Records from a data collection
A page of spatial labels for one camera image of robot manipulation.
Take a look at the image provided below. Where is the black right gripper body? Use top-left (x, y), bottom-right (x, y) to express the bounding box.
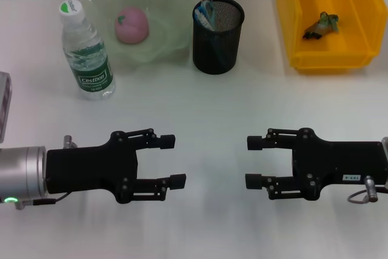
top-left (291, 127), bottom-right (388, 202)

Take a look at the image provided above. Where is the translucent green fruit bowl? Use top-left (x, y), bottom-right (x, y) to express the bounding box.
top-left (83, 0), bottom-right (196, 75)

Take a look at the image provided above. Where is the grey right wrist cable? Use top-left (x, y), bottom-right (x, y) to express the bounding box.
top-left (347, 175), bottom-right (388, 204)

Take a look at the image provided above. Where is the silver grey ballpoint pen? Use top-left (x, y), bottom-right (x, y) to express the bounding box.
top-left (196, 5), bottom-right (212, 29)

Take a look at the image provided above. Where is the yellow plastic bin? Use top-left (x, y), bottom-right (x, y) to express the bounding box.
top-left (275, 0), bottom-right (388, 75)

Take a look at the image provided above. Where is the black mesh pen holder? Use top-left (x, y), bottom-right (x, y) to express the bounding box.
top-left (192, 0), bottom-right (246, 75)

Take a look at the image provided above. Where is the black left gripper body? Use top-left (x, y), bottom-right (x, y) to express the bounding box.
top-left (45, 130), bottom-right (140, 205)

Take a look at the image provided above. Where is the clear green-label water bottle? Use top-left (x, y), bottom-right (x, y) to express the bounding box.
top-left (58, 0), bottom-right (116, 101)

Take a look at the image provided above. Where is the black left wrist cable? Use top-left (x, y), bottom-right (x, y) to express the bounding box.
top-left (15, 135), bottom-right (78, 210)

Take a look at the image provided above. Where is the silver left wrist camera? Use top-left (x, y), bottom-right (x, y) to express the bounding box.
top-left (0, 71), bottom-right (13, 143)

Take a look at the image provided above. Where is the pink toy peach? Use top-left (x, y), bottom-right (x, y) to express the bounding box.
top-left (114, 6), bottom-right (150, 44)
...
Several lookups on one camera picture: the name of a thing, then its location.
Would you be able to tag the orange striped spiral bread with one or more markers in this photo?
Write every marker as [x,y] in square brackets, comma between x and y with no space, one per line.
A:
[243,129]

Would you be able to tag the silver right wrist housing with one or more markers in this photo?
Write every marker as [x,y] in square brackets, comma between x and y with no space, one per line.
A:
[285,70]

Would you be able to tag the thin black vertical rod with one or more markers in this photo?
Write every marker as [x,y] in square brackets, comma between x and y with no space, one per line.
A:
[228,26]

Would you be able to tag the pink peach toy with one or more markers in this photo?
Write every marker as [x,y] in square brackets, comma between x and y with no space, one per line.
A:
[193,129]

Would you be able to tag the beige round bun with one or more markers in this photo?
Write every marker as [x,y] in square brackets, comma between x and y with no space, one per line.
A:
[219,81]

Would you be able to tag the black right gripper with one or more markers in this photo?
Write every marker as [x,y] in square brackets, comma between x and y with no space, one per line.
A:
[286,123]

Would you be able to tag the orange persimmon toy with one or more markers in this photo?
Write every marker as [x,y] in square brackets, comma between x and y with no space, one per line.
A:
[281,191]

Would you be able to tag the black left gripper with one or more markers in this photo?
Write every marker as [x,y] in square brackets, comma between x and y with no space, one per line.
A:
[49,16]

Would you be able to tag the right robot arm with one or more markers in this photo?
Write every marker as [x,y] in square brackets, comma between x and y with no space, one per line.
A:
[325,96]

**Required work**: Each line above where the word "this" occurs should be returned in full.

**Solution to the problem**:
Would you be able to tag the orange striped spiral bread with one or more markers in this photo?
Would you be able to tag the silver right wrist housing with one or more markers in this photo?
Would you be able to tag the thin black vertical rod with one or more markers in this photo?
Would you be able to tag the pink peach toy with one or more markers in this photo?
Would you be able to tag the beige round bun with one or more markers in this photo?
Would you be able to tag the black right gripper with one or more markers in this photo?
Would you be able to tag the orange persimmon toy with one or more markers in this photo?
Would you be able to tag the black left gripper with one or more markers in this photo?
Would you be able to tag the right robot arm with one or more markers in this photo?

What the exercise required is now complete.